■ What this task involves
Here is the listing. Report each line in it that contains the string "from".

■ Provided information
★ ★ ★

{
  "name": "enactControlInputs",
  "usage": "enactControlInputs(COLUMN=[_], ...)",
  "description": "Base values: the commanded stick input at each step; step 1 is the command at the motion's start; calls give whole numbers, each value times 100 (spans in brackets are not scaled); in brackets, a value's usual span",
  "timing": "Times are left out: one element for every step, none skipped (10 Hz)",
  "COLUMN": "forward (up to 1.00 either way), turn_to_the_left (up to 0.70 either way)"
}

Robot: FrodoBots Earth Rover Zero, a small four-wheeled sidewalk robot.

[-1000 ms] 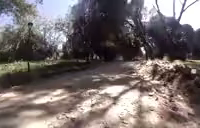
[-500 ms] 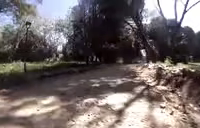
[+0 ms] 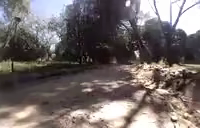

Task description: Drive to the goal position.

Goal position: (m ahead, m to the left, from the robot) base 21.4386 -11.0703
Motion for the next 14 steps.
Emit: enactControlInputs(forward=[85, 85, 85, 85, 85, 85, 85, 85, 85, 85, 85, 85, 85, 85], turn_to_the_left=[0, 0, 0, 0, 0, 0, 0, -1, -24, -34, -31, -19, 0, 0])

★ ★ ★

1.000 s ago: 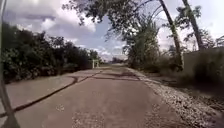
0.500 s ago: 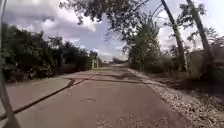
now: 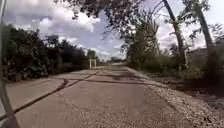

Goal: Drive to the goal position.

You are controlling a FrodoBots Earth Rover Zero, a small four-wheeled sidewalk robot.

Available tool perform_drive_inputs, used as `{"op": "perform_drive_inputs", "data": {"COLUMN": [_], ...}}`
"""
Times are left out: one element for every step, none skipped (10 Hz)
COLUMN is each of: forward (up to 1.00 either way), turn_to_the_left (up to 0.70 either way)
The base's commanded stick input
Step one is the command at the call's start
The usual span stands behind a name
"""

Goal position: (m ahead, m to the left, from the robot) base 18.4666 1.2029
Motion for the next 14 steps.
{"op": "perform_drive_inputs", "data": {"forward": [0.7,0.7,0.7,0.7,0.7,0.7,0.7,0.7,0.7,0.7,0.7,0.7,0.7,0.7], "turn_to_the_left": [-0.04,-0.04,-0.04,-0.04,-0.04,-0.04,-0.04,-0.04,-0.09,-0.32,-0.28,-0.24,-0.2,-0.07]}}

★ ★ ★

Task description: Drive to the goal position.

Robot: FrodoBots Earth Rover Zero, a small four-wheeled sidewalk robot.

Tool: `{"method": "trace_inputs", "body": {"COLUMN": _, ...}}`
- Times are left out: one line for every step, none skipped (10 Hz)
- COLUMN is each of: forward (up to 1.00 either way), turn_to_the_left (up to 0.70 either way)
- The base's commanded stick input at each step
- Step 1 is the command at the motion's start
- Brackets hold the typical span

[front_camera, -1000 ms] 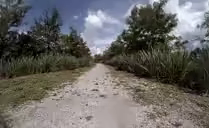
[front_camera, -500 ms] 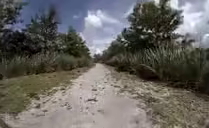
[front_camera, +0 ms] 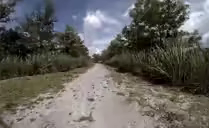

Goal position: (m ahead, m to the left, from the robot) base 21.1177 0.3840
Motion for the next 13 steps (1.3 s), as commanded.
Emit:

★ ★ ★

■ Written response
Goal position: (m ahead, m to the left, from the robot) base 21.4386 -11.0703
Goal position: (m ahead, m to the left, from the robot) base 18.4666 1.2029
Goal position: (m ahead, m to the left, from the robot) base 21.1177 0.3840

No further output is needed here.